Les services à domicile constituent un élément-clé du maintien des personnes dépendantes à domicile. Nous devons donc améliorer le mode d’allocation des ressources ainsi que le mode de tarification. Deux projets sont sur la table : celui de l’Assemblée des départements de France et celui préconisé par l’IGAS, qui propose de créer deux tarifications différentes selon le type d’activité réalisée au domicile du bénéficiaire, à savoir, un tarif d’aide à la personne pour des prestations nécessitant des compétences spécifiques et un tarif d’aide à l’environnement moins élevé pour les besoins d’aide ménagère.

Ce sujet est un excellent thème pour le débat sur la dépendance.

M. le président. La parole est à M. Bruno Retailleau.

M. Bruno Retailleau. Monsieur le président, madame la ministre, mes chers collègues, le débat que nous avons aujourd'hui est intéressant. Je remercie Roselyne Bachelot-Narquin de sa maîtrise du dossier et des pistes qu’elle a tracées devant nous, pistes sur lesquelles nous pouvons facilement tomber d’accord au-delà de nos clivages.

Je soulignerai deux défis importants pour la dépendance. Le premier porte sur la question du libre choix des personnes âgées et des familles. Le second porte sur la question du financement.

Pour ce qui concerne le libre choix, il me semble qu’il faudra sortir du face à face entre le domicile ou l’accueil en structure d’hébergement collectif.

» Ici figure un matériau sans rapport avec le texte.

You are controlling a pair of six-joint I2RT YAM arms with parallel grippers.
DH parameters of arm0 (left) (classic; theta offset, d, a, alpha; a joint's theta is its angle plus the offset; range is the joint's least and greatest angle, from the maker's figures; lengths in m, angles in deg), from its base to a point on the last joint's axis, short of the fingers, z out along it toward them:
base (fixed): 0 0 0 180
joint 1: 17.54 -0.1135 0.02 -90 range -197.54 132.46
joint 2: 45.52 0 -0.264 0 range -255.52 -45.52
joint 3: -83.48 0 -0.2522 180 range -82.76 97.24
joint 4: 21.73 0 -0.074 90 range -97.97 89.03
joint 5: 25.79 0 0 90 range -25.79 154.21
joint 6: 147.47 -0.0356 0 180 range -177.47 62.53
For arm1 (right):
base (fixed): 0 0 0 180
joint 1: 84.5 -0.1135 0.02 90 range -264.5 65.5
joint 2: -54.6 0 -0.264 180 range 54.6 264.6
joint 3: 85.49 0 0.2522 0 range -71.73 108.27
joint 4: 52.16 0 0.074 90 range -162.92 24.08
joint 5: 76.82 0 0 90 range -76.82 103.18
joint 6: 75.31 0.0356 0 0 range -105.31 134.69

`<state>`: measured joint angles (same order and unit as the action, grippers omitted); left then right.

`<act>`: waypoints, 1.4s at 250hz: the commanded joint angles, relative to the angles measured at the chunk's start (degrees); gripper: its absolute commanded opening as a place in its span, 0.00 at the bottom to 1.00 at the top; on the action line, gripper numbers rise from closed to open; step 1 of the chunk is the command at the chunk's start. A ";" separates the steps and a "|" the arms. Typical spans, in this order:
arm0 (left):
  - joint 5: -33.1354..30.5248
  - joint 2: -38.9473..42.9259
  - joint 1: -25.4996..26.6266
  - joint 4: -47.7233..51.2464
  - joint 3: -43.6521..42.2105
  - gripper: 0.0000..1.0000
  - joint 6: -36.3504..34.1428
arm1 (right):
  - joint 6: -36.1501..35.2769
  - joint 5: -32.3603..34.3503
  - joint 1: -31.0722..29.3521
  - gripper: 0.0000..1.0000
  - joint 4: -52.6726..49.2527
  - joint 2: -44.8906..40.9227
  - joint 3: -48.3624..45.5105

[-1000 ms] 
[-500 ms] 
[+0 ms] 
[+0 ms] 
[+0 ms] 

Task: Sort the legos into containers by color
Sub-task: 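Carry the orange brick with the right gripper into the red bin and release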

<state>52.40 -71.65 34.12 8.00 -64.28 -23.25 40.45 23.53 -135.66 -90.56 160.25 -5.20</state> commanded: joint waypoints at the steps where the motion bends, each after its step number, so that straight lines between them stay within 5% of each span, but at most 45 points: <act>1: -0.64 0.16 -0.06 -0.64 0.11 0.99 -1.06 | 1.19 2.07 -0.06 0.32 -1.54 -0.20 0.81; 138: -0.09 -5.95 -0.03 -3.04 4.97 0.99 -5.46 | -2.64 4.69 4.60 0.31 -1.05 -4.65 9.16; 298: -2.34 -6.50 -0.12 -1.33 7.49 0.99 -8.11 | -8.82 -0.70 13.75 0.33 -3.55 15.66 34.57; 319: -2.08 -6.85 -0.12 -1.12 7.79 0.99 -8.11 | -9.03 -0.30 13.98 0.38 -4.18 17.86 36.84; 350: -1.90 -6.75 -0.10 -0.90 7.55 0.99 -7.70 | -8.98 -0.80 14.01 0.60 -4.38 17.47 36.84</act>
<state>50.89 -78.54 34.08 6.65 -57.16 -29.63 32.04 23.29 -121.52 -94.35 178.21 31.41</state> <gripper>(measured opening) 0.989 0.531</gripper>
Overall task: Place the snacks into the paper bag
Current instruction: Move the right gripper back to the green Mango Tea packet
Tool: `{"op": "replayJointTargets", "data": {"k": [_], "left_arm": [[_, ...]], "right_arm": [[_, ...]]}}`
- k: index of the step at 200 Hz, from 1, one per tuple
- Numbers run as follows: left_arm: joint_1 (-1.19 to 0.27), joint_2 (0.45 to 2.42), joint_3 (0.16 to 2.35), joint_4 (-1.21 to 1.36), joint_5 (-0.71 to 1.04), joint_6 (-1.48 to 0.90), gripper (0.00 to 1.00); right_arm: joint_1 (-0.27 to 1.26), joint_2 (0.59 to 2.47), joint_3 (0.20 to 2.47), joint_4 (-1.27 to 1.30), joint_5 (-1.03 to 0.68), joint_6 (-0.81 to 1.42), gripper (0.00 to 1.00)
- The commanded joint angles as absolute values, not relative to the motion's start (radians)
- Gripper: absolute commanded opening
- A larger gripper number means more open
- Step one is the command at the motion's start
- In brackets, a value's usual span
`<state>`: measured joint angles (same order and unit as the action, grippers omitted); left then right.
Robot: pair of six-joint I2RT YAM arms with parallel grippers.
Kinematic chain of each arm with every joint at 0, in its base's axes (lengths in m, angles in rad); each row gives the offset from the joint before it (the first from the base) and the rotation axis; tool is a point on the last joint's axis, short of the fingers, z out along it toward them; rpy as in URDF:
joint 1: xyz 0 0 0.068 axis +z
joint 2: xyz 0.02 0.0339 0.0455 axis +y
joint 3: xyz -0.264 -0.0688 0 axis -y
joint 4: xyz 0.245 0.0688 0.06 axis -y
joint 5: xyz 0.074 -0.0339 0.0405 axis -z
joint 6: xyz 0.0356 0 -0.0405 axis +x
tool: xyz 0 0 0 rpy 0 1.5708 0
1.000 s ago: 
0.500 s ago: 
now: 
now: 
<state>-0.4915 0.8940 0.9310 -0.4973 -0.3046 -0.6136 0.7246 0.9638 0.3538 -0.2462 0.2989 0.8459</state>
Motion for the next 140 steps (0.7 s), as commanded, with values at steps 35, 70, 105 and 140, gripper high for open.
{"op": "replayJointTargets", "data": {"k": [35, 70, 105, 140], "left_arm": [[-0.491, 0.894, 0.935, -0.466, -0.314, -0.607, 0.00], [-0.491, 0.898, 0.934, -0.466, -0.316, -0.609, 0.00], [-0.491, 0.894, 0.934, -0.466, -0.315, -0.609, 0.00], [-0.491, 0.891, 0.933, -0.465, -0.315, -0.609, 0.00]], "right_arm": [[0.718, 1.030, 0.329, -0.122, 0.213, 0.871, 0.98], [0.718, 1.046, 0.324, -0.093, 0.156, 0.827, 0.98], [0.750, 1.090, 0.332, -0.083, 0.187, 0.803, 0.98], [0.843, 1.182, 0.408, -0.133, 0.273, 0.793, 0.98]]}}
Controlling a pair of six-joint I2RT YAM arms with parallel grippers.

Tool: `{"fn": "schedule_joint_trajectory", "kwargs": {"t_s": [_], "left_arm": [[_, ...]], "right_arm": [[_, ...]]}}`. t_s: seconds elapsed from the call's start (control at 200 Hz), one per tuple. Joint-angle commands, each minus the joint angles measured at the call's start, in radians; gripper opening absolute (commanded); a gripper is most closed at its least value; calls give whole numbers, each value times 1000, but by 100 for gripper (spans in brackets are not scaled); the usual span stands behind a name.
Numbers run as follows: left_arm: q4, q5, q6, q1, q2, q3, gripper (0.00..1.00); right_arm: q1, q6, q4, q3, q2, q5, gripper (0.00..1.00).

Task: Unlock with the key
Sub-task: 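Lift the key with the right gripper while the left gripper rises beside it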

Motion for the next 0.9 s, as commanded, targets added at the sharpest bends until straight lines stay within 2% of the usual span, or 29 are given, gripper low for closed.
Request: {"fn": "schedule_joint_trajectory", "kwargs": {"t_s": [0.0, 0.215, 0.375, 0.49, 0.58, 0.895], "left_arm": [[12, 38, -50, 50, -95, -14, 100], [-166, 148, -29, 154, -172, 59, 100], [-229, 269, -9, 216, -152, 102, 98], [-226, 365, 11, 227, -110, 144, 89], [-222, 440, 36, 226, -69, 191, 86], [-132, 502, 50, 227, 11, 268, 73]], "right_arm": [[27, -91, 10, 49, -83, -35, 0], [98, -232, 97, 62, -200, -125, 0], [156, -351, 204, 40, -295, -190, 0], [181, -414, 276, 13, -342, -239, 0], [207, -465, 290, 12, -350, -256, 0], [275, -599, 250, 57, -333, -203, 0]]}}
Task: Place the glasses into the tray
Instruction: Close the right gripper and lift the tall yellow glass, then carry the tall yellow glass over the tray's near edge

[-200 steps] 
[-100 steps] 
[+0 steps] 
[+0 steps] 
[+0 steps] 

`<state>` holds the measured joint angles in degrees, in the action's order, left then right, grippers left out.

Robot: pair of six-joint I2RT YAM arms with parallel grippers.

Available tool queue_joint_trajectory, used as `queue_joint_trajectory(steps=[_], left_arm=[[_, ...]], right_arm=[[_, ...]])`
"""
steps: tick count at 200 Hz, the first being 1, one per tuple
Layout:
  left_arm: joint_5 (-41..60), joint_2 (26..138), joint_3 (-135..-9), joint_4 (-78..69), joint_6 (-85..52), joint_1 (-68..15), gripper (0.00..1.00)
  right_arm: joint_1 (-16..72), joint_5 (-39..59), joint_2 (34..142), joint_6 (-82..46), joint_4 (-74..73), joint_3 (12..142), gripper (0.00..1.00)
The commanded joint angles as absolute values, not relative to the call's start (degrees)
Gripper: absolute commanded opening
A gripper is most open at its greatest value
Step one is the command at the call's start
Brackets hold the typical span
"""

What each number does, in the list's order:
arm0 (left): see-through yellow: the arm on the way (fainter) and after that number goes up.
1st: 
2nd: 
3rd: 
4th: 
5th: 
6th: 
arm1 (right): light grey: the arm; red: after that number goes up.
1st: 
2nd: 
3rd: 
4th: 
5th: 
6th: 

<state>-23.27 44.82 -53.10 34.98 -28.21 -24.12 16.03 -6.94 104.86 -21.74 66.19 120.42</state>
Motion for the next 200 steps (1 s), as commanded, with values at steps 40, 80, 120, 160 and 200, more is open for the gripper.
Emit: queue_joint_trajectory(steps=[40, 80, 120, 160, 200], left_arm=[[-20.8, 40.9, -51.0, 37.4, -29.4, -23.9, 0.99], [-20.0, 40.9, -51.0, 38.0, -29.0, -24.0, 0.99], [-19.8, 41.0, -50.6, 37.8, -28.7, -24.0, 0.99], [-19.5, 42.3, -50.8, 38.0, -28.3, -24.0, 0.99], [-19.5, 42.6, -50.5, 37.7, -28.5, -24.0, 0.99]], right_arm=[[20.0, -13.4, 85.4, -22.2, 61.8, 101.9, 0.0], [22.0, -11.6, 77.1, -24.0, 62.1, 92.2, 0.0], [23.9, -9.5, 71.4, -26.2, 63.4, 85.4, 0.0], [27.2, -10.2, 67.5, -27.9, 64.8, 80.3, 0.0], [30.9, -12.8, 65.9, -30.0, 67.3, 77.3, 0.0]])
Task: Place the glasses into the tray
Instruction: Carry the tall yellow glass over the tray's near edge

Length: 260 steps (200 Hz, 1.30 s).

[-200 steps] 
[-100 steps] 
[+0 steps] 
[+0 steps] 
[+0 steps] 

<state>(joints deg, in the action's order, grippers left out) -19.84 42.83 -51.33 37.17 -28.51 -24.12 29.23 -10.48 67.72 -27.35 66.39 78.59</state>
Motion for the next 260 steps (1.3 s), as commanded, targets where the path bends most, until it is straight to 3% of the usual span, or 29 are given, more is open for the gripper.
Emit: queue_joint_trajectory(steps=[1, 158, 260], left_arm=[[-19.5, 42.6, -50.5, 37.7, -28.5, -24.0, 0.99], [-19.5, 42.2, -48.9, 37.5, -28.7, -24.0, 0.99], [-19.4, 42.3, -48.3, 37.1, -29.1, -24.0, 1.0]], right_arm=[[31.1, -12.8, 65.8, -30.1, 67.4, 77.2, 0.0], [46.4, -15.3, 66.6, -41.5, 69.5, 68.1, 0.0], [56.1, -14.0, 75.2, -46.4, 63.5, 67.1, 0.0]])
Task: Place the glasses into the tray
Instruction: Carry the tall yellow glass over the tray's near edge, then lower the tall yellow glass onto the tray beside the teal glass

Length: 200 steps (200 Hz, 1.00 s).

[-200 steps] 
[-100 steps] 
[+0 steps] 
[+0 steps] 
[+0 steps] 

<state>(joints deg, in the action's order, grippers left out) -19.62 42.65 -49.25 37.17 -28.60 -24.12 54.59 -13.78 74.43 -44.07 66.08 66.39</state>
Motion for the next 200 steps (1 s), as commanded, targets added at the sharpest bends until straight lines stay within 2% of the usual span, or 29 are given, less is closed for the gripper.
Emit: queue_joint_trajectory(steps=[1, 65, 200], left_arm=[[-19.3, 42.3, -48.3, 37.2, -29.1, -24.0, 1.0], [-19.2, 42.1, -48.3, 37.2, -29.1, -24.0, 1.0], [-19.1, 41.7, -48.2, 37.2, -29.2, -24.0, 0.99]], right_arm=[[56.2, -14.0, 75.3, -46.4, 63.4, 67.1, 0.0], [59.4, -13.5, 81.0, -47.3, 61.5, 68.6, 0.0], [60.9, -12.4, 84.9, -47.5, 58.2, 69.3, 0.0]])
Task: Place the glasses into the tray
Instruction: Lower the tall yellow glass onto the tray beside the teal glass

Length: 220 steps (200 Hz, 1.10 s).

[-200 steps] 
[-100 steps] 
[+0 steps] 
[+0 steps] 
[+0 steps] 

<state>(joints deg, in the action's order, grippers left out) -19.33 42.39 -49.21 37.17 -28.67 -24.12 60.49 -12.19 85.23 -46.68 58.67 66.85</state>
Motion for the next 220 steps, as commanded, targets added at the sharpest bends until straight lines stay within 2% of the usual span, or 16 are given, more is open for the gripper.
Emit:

Bien sûr, le premier choix des personnes âgées se porte sur le maintien à domicile. Il faut tout faire pour développer cette option. Cela passera nécessairement par des solutions d’hébergement temporaire, des allers-retours entre la formule du maintien à domicile et celle des structures collectives.

Madame la ministre, je souhaite attirer votre attention sur la divergence qu’il a pu y avoir entre les places autorisées par des préfets successifs et celles qui le sont aujourd’hui par l’ARS. Dans mon département, 328 places avaient été autorisées par arrêté préfectoral et 222 places en établissement médicalisé existent. Il y a donc un hiatus. Je ne vous demande pas de réponse aujourd’hui ; je souhaite simplement vous alerter sur ce point.

Pour ce qui concerne le défi du financement, comme un certain nombre de collègues conseillers généraux l’ont indiqué, il me semble que le socle de la prise en charge de la dépendance doit rester celui de la solidarité nationale. Je ne pense pas qu’il n’y ait qu’une seule et unique bonne réponse. Cela dit, une seconde journée de solidarité me paraît être une bonne piste. Un tel choix irait dans le bon sens, y compris pour préserver la compétitivité de la France et dégager de nouvelles ressources immédiates.

Pour finir, je dirai un mot des départements, qui sont en train de s’épuiser dans le service des trois grandes prestations sociales universelles, notamment dans celui de la dépendance. L’APA n’a jamais été intégralement compensée. Dans mon département, cette allocation devait être compensée pratiquement à hauteur de la moitié. Aujourd’hui, elle l’est du tiers. N’oublions pas et n’oubliez pas, madame la ministre, cette donnée ! Les départements peuvent encore faire face, mais très vite ils ne le pourront plus. Je vous remercie de bien vouloir en tenir compte.